BrohammerOK
BrohammerOK t1_j9wvrl7 wrote
Reply to comment by osedao in [D] Is validation set necessary for non-neural network models, too? by osedao
You can work with 2 splits, which is a common practice. For a small dataset you can use 5 or 10 fold crossvalidation with shuffling on 75-80% of the dataset (train) for hyperparameter tunning / model selection, fit the best model on the entirety of that set, and then evaluate/test on the remaining 25%-20% that you held out. You can repeat the process multiple times with different seeds to get a better estimation of the expected performance, assuming that the input data when you do inference comes from the same distribution as your dataset.
BrohammerOK t1_j7x21pg wrote
Reply to [D] Similarity b/w two vectors by TKMater
If you care as you said about both magnitude and direction, try with L2 (Euclidean distance) , not cosine similarity.
BrohammerOK t1_j2ekoyj wrote
Reply to [D] Does it make sense to use dropout and layer normalization in the same model? by Beneficial_Law_5613
If you do use both in the same layer, dropout should never be applied right before batch or layer norm because the features set to 0 would affect the mean and variance calculations. As an example, it is common to use batch norm in CNNs, and then dropout after the global average pooling (before the final fc layer). Sometimes you even see dropout between conv blocks, take a look at EfficientNet by Google.
BrohammerOK t1_iy9ap9d wrote
My first approach world be sampling N key frames uniformly from each long video and see if I get good validation performance training on that (tune the value of N as you wish). I wouldn't use a 3D transformer because frames will be very far away and the sequential nature of the data shouldn't matter that much unless your videos have some kind of general structure, you would know that I guess. I would build a baseline with like an average pooling of single frame embeddings and a classification head, then try if adding the time dimension helps at all. By randomly sampling in this way you could create a lot of data to train your model. Always inspect the sets of key frames visually first to make sure that the approach makes sense. It is a good idea to spend a good amount of time looking at the data before even thinking about models and hyperparameters, specially if it isn't a standard dataset.

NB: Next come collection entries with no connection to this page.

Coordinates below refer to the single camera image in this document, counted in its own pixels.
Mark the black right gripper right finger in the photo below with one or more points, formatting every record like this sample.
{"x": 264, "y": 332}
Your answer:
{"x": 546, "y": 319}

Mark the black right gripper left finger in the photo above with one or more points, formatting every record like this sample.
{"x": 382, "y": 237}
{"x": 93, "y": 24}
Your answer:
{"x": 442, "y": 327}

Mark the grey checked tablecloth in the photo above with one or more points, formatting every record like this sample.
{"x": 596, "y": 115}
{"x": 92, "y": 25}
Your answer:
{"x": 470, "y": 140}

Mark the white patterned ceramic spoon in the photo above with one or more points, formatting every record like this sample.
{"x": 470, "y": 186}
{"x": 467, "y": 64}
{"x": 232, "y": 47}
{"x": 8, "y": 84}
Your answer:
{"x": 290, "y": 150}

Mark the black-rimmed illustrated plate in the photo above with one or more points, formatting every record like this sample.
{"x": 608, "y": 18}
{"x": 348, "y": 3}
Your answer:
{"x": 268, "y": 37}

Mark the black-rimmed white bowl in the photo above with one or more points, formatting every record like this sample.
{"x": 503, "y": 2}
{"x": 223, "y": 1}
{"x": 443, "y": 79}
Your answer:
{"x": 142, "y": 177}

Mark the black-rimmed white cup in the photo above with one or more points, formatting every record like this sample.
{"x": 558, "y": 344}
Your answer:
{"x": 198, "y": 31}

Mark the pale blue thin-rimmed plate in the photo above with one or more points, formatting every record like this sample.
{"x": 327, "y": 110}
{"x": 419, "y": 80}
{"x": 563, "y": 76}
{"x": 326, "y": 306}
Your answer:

BrohammerOK t1_ivwkn3i wrote
Adam with lr=1e-4 for fine tunning with decay or decrease on plateau always works pretty well for me with convnets.
BrohammerOK t1_j9ww6yx wrote
Reply to comment by BrohammerOK in [D] Is validation set necessary for non-neural network models, too? by osedao
If you wanna use something like early stopping, though, you'll have no choice but to use 3 splits.